At present, PPL serves about 245 kids in its after-school and summer programming, which is about half what it was a few years ago. PPL has intentionally taken a more focused approach to work closely with kids at complexes where a big achievement gap exists, such as those kids who are coming out of generations of homelessness and poverty. Youth are paired up one-on-one with a mentor who is committed to working with them all school year.
“Our kids have had a lot of chaos in their lives and don’t have a lot of trust. So that’s where it starts,” says Sarah Koschinska, director of self-sufficiency programs at PPL. The first step is forming the relationship, and from there working on the social and emotional skills, engagement in learning, and then literacy. “We know that only about 30 percent of our kids are reading at grade level. So we have a big task ahead of us, and we see ourselves as partners with the schools and we are augmenting and supporting what they do,” Koschinska adds.
PPL also runs two contract alternative high schools that currently serve about 50 students each. These are kids who are dropping out of high school. So, by offering very small class sizes and a tailored curriculum, PPL is able to engage kids and get them on the path to getting a diploma, notes Koschinska. This year, of its eligible seniors, the two schools had a 94 percent graduation rate compared with the 59 percent graduation rate for all Minneapolis Public Schools.
Settlement Housing Fund (SHF): The New York City–based nonprofit developer has built or renovated more than 8,700 units of housing in the Bronx, Brooklyn, Queens, and Manhattan over its nearly 45-year tenure. Today, all of its new construction includes community amenities and/or programming with a focus on college and employment access, literacy, and life-skills training.
One of its key neighborhoods is Mount Eden in the Bronx, where SHF has 1,022 housing units and spends over $4 million on community programming each year at its New Settlement Apartments. The Bronx is the poorest borough in New York City, with 40 percent of Bronx children living in poverty and a high school graduation rate of 60 percent, although only 17 percent of that is actually considered college-ready, says Alexa Sewell, president of the Settlement Housing Fund. Specific to education, New Settlement provides summer day camps, after-school programs, supervised playgrounds, an on-site college access center, and a Student Success Center, as well as adult education classes.
In 2012, Settlement Housing Fund opened the New Settlement Community Campus in Mount Eden in partnership with the School Construction Authority. The 172,000-square-foot (16,000 sq m) community center has a library, an auditorium, a gym, a swimming pool, and a health clinic, among other amenities, as well as housing two new public schools—a grade school offering pre-kindergarten through fifth grade and a grade school offering sixth through 12th grade. “We really wanted this to be a state-of-the-art facility, and it is,” says Sewell.

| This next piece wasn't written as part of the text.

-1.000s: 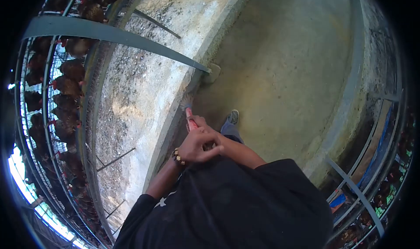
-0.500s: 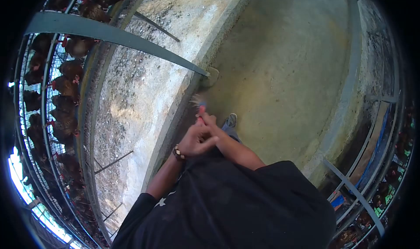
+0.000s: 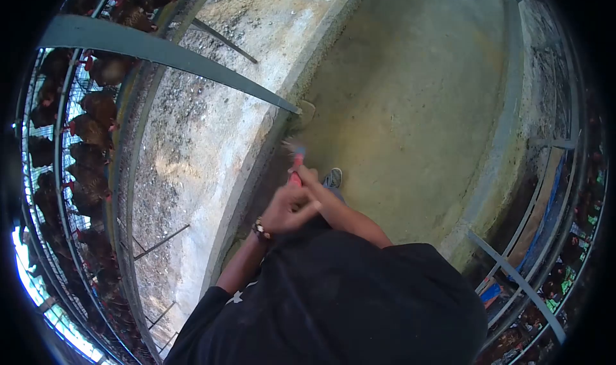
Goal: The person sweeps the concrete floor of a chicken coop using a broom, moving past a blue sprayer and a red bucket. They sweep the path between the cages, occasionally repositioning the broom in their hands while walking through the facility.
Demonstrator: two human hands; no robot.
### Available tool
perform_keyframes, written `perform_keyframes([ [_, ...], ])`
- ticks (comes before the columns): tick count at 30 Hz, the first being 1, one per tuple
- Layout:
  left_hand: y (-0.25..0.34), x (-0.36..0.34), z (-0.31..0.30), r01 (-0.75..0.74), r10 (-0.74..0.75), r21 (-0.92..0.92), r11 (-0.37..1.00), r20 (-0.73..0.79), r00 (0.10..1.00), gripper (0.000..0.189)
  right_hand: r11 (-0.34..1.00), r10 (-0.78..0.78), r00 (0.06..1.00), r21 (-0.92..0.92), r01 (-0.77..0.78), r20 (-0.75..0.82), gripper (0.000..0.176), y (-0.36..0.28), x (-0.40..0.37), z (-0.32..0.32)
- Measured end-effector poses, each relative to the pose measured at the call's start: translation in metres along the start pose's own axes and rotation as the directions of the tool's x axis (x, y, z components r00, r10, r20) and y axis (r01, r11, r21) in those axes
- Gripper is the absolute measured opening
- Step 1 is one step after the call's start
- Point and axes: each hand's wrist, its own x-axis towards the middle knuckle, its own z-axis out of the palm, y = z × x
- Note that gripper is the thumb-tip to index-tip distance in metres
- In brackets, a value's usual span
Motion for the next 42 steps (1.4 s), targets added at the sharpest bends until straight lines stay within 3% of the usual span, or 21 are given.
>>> perform_keyframes([
  [2, -0.012, -0.005, -0.018, 0.229, -0.241, -0.196, 0.953, -0.036, 0.97, 0.016, 0.995, -0.052, 0.957, 0.071, 0.075, -0.284, 0.02, -0.006, 0.005, 0.003],
  [3, -0.016, -0.009, -0.034, 0.326, -0.351, -0.305, 0.895, -0.028, 0.936, 0.015, 0.95, -0.122, 0.957, 0.249, 0.189, -0.262, 0.017, 0.026, 0.069, -0.019],
  [4, -0.019, -0.014, -0.05, 0.407, -0.452, -0.409, 0.817, -0.015, 0.892, 0.014, 0.931, -0.135, 0.951, 0.294, 0.218, -0.277, 0.015, 0.018, 0.063, -0.02],
  [8, -0.044, -0.046, -0.08, 0.167, -0.306, -0.471, 0.866, -0.234, 0.923, 0.017, 0.867, -0.15, 0.961, 0.436, 0.241, -0.233, 0.008, -0.01, 0.047, -0.064],
  [11, -0.074, -0.071, -0.101, 0.148, -0.381, -0.459, 0.876, -0.471, 0.796, 0.016, 0.882, -0.397, 0.896, 0.189, 0.432, -0.199, 0.008, -0.024, 0.078, -0.184],
  [12, -0.09, -0.084, -0.103, 0.197, -0.445, -0.465, 0.863, -0.516, 0.732, 0.015, 0.975, -0.18, 0.938, 0.076, 0.211, -0.297, 0.01, -0.061, 0.023, -0.179],
  [14, -0.125, -0.104, -0.095, 0.224, -0.534, -0.527, 0.82, -0.565, 0.629, 0.014, 0.989, -0.146, 0.97, -0.025, 0.144, -0.194, 0.008, -0.074, 0.008, -0.241],
  [16, -0.152, -0.119, -0.085, 0.17, -0.593, -0.618, 0.767, -0.584, 0.554, 0.014, 0.957, -0.111, 0.977, -0.286, 0.056, -0.182, 0.008, -0.073, -0.035, -0.236],
  [19, -0.162, -0.118, -0.069, 0.272, -0.6, -0.57, 0.775, -0.528, 0.601, 0.013, 0.755, -0.078, 0.988, -0.655, -0.028, -0.132, 0.012, -0.051, -0.073, -0.209],
  [23, -0.162, -0.098, -0.061, 0.303, -0.57, -0.536, 0.788, -0.449, 0.688, 0.015, 0.52, 0.136, 0.987, -0.854, 0.004, 0.088, 0.014, -0.007, -0.062, -0.151],
  [25, -0.153, -0.086, -0.069, 0.288, -0.61, -0.645, 0.708, -0.353, 0.709, 0.017, 0.384, 0.133, 0.975, -0.916, 0.114, 0.177, 0.017, 0.012, -0.033, -0.136],
  [28, -0.16, -0.097, -0.078, 0.298, -0.654, -0.689, 0.661, -0.333, 0.679, 0.02, 0.305, 0.022, 0.994, -0.947, 0.097, 0.109, 0.019, 0.012, 0.009, -0.144],
  [30, -0.174, -0.114, -0.089, 0.337, -0.706, -0.68, 0.652, -0.381, 0.597, 0.021, 0.49, -0.029, 0.995, -0.869, -0.072, -0.099, 0.022, -0.001, 0.049, -0.204],
  [32, -0.189, -0.151, -0.085, 0.392, -0.781, -0.689, 0.609, -0.436, 0.447, 0.022, 0.601, -0.25, 0.95, -0.799, 0.002, -0.186, 0.017, -0.031, 0.046, -0.255],
  [33, -0.215, -0.18, -0.083, 0.505, -0.674, -0.448, 0.738, -0.515, 0.529, 0.021, 0.659, -0.28, 0.925, -0.752, -0.011, -0.259, 0.014, -0.045, 0.045, -0.279],
  [35, -0.259, -0.225, -0.062, 0.497, -0.737, -0.544, 0.676, -0.49, 0.466, 0.017, 0.767, -0.384, 0.851, -0.637, 0.078, -0.358, 0.011, -0.053, 0.032, -0.294],
  [36, -0.267, -0.241, -0.051, 0.33, -0.881, -0.833, 0.445, -0.341, 0.327, 0.014, 0.799, -0.461, 0.799, -0.573, 0.183, -0.386, 0.011, -0.054, 0.027, -0.297],
  [37, -0.259, -0.257, -0.038, 0.642, -0.73, -0.371, 0.672, -0.478, 0.488, 0.014, 0.811, -0.528, 0.739, -0.508, 0.291, -0.418, 0.011, -0.054, 0.019, -0.295],
  [38, -0.252, -0.266, -0.026, 0.703, -0.558, 0.228, 0.673, -0.468, 0.686, 0.014, 0.801, -0.558, 0.721, -0.492, 0.34, -0.411, 0.009, -0.051, 0.012, -0.285],
  [40, -0.248, -0.262, -0.005, 0.772, -0.811, -0.309, 0.556, -0.405, 0.422, 0.018, 0.778, -0.614, 0.676, -0.458, 0.43, -0.408, 0.008, -0.031, -0.007, -0.25],
  [42, -0.252, -0.254, 0.003, 0.674, -0.937, -0.651, 0.349, -0.239, 0.255, 0.021, 0.838, -0.47, 0.815, -0.463, 0.29, -0.34, 0.009, -0.015, -0.024, -0.231],
])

The financing for the project was very challenging, and it would be difficult to replicate today. SHF was able to buy the original site for about $2 million. Due to appreciation and soaring land costs in New York City, the land is probably valued at upwards of $25 million today, Sewell notes. But New Settlement is an example of how a school can have a powerful impact on anchoring an entire neighborhood, she adds.

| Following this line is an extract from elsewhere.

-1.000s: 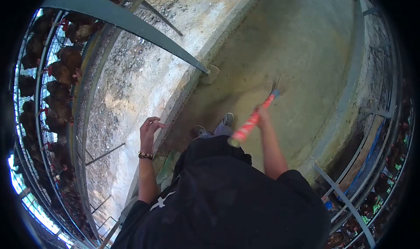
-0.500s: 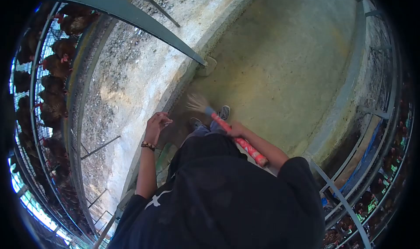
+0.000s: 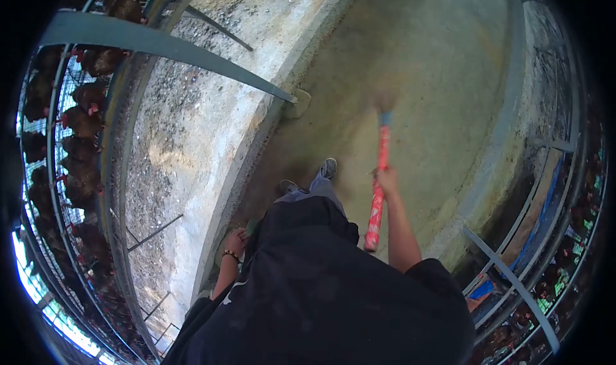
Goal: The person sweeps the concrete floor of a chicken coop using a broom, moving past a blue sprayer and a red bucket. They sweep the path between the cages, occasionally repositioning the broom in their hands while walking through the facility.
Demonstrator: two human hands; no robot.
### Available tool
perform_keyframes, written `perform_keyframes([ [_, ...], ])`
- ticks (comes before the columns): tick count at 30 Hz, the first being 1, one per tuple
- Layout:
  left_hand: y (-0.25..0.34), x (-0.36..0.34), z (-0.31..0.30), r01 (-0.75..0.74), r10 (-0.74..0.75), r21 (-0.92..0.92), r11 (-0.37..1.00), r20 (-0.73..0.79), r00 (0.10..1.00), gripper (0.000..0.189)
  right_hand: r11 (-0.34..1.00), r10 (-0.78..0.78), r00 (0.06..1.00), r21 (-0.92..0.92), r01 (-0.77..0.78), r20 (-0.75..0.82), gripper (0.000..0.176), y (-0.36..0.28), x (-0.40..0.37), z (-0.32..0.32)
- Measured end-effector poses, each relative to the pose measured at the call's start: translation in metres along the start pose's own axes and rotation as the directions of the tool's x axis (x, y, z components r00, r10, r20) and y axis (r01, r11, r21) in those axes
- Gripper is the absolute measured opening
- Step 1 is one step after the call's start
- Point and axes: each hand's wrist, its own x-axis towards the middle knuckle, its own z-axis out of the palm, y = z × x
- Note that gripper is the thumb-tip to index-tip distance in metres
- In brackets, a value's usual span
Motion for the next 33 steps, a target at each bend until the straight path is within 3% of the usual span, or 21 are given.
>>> perform_keyframes([
  [2, 0.007, 0.018, 0.007, 0.149, -0.142, -0.217, 0.965, 0.047, 0.989, 0.023, 0.991, 0.134, 0.962, -0.016, -0.135, 0.236, 0.014, 0.017, -0.012, 0.018],
  [4, 0.02, 0.045, 0.007, 0.07, -0.058, -0.154, 0.986, 0.083, 0.995, 0.022, 0.978, 0.202, 0.872, -0.041, -0.205, 0.445, 0.021, 0.025, -0.033, 0.048],
  [7, 0.062, 0.054, 0.013, -0.076, 0.081, -0.059, 0.995, 0.075, 0.994, 0.019, 0.955, 0.285, 0.819, -0.07, -0.289, 0.498, 0.025, 0.057, -0.023, 0.051],
  [11, 0.105, 0.04, 0.016, -0.238, 0.243, -0.129, 0.963, 0.026, 0.97, 0.016, 0.974, 0.223, 0.963, -0.073, -0.214, 0.151, 0.015, 0.145, 0.067, -0.065],
  [13, 0.092, 0.053, 0.011, -0.19, 0.197, -0.116, 0.975, 0.049, 0.979, 0.016, 0.952, 0.293, 0.955, 0.101, -0.287, -0.052, 0.014, 0.107, 0.061, -0.107],
  [15, 0.072, 0.072, 0.009, -0.111, 0.116, -0.059, 0.992, 0.102, 0.988, 0.016, 0.937, 0.224, 0.968, 0.299, -0.182, -0.113, 0.012, 0.09, 0.073, -0.122],
  [16, 0.063, 0.08, 0.008, -0.397, 0.332, 0.374, 0.838, 0.229, 0.915, 0.016, 0.935, 0.195, 0.96, 0.334, -0.119, -0.203, 0.011, 0.083, 0.076, -0.118],
  [17, 0.054, 0.09, 0.006, -0.607, 0.44, 0.667, 0.433, 0.431, 0.788, 0.016, 0.931, 0.168, 0.942, 0.361, -0.054, -0.29, 0.01, 0.065, 0.07, -0.102],
  [18, 0.046, 0.1, 0.004, -0.676, 0.408, 0.73, -0.103, 0.651, 0.64, 0.016, 0.924, 0.141, 0.916, 0.383, 0.014, -0.376, 0.009, 0.046, 0.062, -0.085],
  [20, 0.024, 0.125, 0.003, -0.643, 0.409, 0.766, -0.017, 0.592, 0.695, 0.017, 0.918, 0.147, 0.959, 0.394, -0.041, -0.241, 0.007, 0.03, 0.044, -0.06],
  [22, 0.032, 0.139, 0.009, -0.628, 0.399, 0.767, 0.127, 0.541, 0.741, 0.017, 0.9, 0.205, 0.979, 0.391, -0.191, 0.006, 0.006, 0.012, 0.027, -0.026],
  [24, 0.059, 0.146, 0.017, -0.613, 0.369, 0.721, 0.322, 0.501, 0.783, 0.016, 0.837, 0.243, 0.915, 0.407, -0.365, 0.321, 0.008, -0.007, 0.019, 0.017],
  [27, 0.118, 0.158, 0.03, -0.768, 0.524, 0.631, -0.11, 0.694, 0.494, 0.018, 0.981, 0.116, 0.918, 0.099, -0.165, 0.379, 0.014, -0.021, 0.027, 0.086],
  [28, 0.142, 0.156, 0.035, -0.684, 0.476, 0.635, 0.359, 0.505, 0.72, 0.019, 0.989, 0.107, 0.915, 0.051, -0.137, 0.389, 0.015, -0.027, 0.036, 0.096],
  [29, 0.18, 0.14, 0.042, -0.449, 0.306, 0.496, 0.744, 0.344, 0.888, 0.02, 0.995, 0.092, 0.912, 0.006, -0.103, 0.4, 0.017, -0.035, 0.052, 0.107],
  [30, 0.21, 0.135, 0.049, -0.113, 0.051, 0.242, 0.964, 0.249, 0.967, 0.021, 0.978, 0.187, 0.907, 0.017, -0.208, 0.377, 0.017, -0.038, 0.075, 0.096],
  [31, 0.216, 0.155, 0.038, -0.424, 0.305, 0.342, 0.839, 0.352, 0.885, 0.023, 0.946, 0.293, 0.888, 0.026, -0.323, 0.354, 0.017, -0.031, 0.099, 0.068],
  [32, 0.22, 0.179, 0.027, -0.681, 0.533, 0.405, 0.61, 0.426, 0.731, 0.025, 0.965, 0.249, 0.937, 0.017, -0.261, 0.243, 0.016, -0.018, 0.123, 0.035],
  [33, 0.246, 0.157, 0.034, -0.475, 0.402, 0.278, 0.835, 0.282, 0.871, 0.024, 0.979, 0.201, 0.971, 0.001, -0.203, 0.13, 0.016, -0.012, 0.141, 0.015],
])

One of the common themes that each panelist touched on was the importance of forming partnerships across educational, community, and parent groups. For example, SHF has a very active Parent Action Committee at its New Settlement Apartments. The Bridge Program also partners with a number of community-based organizations, as well as the Denver Housing Authority. “We are really looking at how we bring systems together to provide more comprehensive programs,” says Calhoun.